> [Work instructions]: From the listing below, set down exactly the lines between the one holding "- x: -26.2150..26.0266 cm" and the one holding "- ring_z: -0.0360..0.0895", inclusive. No other line is wanted.

== Segment start ==

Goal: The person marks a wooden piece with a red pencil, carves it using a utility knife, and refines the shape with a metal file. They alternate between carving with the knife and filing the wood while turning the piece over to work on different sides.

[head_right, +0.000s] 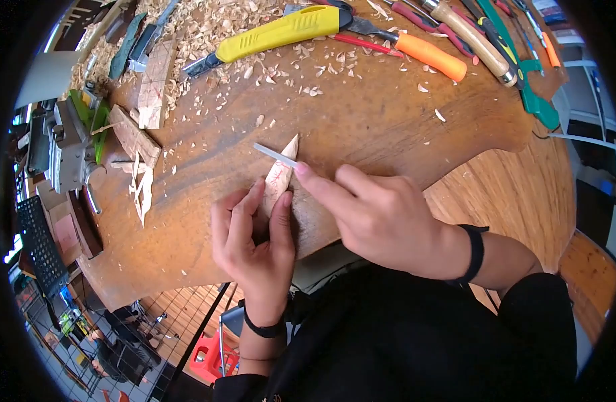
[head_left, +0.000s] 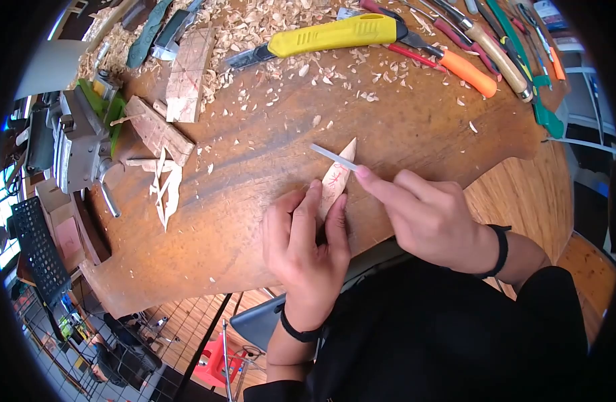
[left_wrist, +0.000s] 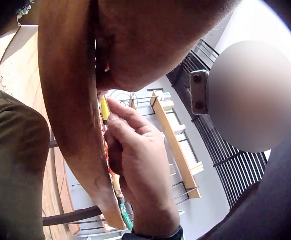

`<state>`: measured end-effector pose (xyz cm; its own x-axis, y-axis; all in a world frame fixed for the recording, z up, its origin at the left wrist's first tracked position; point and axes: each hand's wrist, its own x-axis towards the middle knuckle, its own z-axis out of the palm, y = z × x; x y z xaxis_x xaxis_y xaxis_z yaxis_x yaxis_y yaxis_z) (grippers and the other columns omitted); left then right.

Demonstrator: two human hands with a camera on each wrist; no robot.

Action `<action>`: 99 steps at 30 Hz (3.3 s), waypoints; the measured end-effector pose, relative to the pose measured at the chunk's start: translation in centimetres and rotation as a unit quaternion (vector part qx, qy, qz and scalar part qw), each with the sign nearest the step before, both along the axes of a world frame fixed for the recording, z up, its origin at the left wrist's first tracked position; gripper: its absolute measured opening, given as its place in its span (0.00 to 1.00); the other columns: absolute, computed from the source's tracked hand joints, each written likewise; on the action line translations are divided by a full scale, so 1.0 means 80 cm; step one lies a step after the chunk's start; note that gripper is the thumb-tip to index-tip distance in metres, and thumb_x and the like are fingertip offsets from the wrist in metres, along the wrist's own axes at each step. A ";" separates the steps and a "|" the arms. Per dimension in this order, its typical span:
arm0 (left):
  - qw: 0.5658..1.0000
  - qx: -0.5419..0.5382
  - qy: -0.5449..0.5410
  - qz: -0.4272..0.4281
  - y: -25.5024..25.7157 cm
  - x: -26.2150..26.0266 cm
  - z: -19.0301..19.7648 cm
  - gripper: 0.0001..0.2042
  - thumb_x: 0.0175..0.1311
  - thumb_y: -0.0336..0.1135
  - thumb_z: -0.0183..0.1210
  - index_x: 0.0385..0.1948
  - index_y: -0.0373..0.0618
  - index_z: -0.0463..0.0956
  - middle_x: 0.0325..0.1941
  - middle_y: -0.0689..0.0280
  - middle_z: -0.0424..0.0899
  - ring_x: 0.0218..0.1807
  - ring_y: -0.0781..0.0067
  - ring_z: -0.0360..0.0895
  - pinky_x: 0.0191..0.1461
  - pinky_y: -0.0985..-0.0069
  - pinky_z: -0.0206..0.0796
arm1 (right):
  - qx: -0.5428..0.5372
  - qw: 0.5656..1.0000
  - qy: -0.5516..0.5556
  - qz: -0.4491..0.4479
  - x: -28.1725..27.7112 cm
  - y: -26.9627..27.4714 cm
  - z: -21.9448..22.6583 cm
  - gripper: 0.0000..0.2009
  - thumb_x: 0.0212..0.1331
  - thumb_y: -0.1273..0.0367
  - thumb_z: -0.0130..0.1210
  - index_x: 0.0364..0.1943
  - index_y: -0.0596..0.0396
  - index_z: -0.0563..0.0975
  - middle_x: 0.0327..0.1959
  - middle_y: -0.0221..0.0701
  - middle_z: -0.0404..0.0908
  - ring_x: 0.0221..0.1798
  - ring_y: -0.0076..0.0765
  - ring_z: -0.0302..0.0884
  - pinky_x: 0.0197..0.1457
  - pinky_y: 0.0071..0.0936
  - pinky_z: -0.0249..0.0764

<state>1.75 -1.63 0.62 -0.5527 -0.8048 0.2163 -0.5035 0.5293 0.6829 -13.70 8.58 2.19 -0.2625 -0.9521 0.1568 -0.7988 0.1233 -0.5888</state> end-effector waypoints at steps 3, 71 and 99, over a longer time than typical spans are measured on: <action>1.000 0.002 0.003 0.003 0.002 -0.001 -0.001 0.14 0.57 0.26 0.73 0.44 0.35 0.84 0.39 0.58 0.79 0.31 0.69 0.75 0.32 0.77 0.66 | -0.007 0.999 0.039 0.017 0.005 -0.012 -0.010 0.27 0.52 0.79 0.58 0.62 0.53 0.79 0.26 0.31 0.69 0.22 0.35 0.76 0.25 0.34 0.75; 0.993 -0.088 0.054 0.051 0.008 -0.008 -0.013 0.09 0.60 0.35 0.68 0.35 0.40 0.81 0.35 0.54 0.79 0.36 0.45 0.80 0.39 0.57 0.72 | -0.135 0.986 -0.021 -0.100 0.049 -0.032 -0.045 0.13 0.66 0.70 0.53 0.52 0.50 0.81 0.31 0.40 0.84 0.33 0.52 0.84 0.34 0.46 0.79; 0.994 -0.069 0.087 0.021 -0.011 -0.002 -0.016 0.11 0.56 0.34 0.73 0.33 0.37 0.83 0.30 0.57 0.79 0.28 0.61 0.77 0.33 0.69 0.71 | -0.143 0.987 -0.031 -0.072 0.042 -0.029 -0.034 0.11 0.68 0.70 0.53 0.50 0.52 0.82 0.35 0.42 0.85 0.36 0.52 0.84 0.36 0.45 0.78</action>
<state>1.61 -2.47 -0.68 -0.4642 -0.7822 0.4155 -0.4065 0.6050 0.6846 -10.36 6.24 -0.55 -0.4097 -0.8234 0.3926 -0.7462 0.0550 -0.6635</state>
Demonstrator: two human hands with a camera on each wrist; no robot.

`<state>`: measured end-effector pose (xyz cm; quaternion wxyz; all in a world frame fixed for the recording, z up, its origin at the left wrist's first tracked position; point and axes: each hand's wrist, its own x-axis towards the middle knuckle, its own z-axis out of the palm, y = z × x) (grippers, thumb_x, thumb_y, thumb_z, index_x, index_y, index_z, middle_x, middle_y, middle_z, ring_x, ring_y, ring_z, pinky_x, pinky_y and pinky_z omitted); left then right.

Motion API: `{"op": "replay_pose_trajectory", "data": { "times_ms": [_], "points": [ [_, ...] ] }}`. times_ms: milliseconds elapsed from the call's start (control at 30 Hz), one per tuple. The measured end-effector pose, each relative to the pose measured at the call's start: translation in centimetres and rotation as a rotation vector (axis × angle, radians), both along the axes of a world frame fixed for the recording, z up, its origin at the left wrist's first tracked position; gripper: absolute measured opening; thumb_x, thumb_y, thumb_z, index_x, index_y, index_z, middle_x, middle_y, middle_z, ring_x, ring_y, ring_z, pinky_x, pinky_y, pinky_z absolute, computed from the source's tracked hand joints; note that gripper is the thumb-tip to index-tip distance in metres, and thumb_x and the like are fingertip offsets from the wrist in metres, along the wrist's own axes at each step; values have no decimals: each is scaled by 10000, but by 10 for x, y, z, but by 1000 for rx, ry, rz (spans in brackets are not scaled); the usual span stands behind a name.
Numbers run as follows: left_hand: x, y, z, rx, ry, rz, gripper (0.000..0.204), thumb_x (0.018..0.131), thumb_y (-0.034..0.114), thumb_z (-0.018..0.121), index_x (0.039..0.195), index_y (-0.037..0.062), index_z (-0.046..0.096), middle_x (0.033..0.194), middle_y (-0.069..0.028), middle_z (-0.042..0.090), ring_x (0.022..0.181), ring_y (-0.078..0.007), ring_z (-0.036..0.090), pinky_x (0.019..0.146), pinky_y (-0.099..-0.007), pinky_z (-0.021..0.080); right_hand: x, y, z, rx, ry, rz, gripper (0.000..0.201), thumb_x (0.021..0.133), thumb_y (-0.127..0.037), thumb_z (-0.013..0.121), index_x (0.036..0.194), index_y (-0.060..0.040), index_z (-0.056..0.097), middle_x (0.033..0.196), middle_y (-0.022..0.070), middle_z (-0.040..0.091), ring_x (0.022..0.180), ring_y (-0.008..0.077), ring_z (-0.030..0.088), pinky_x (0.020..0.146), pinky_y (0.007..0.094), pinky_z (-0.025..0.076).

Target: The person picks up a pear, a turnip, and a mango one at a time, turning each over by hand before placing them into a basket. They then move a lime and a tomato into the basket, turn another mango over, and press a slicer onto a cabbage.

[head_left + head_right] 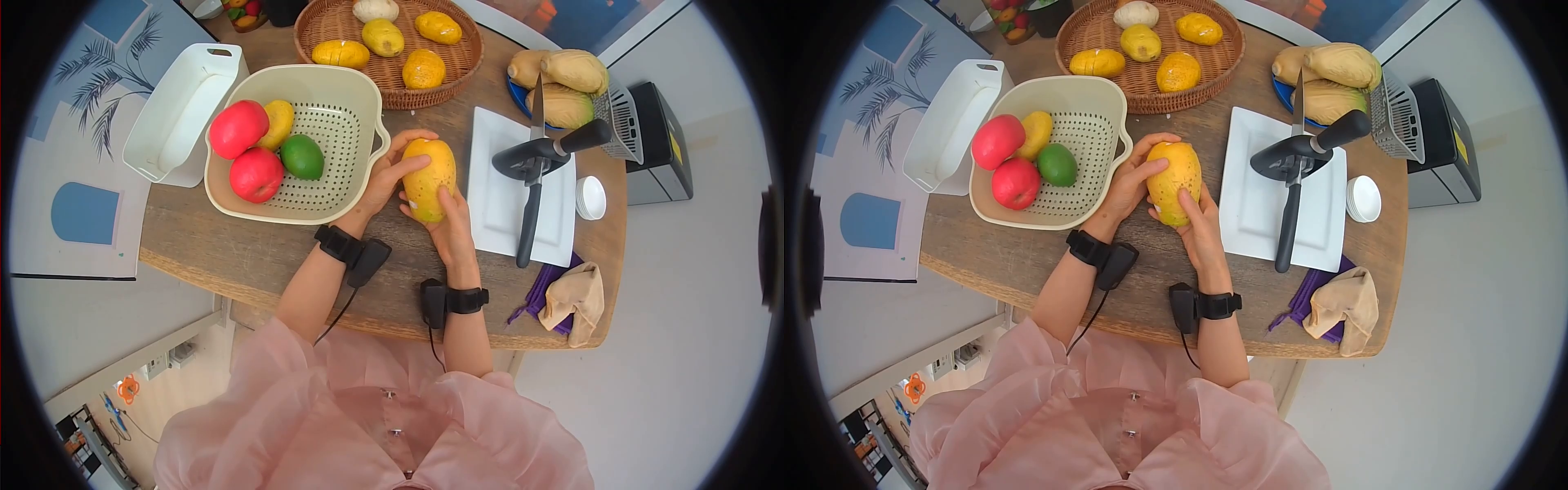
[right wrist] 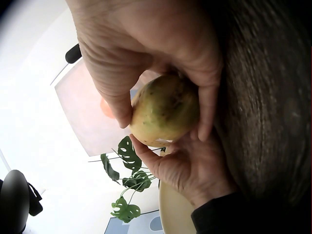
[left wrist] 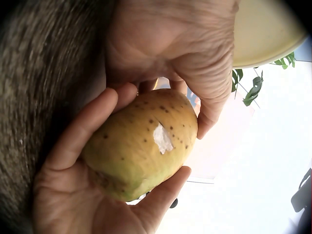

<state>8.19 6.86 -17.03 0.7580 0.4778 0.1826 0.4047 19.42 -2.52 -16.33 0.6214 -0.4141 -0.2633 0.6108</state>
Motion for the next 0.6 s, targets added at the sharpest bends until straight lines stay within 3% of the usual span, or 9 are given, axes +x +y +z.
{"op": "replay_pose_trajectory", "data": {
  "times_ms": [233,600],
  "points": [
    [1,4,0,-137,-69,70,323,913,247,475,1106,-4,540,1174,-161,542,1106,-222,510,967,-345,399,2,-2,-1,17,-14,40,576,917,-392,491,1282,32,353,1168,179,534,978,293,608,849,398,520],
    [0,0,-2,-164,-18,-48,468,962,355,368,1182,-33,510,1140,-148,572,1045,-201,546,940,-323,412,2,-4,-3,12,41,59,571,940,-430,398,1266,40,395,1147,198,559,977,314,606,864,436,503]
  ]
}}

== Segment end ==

> [Answer below]:
  - x: -26.2150..26.0266 cm
  - z: -19.0301..19.7648 cm
  - gripper: 0.0001..0.2042
  - thumb_x: 0.0175..0.1311
  - thumb_y: -0.0336..0.1135
  - thumb_z: -0.0183..0.1210
  - index_x: 0.0385..0.1948
  - index_y: -0.0373..0.0618
  - index_z: -0.0463..0.0956
  - middle_x: 0.0325..0.1941
  - middle_y: -0.0689..0.0280
  - middle_z: -0.0424..0.0899
  - ring_x: 0.0218..0.1807
  - ring_y: -0.0781..0.0067
  - ring_z: -0.0360..0.0895

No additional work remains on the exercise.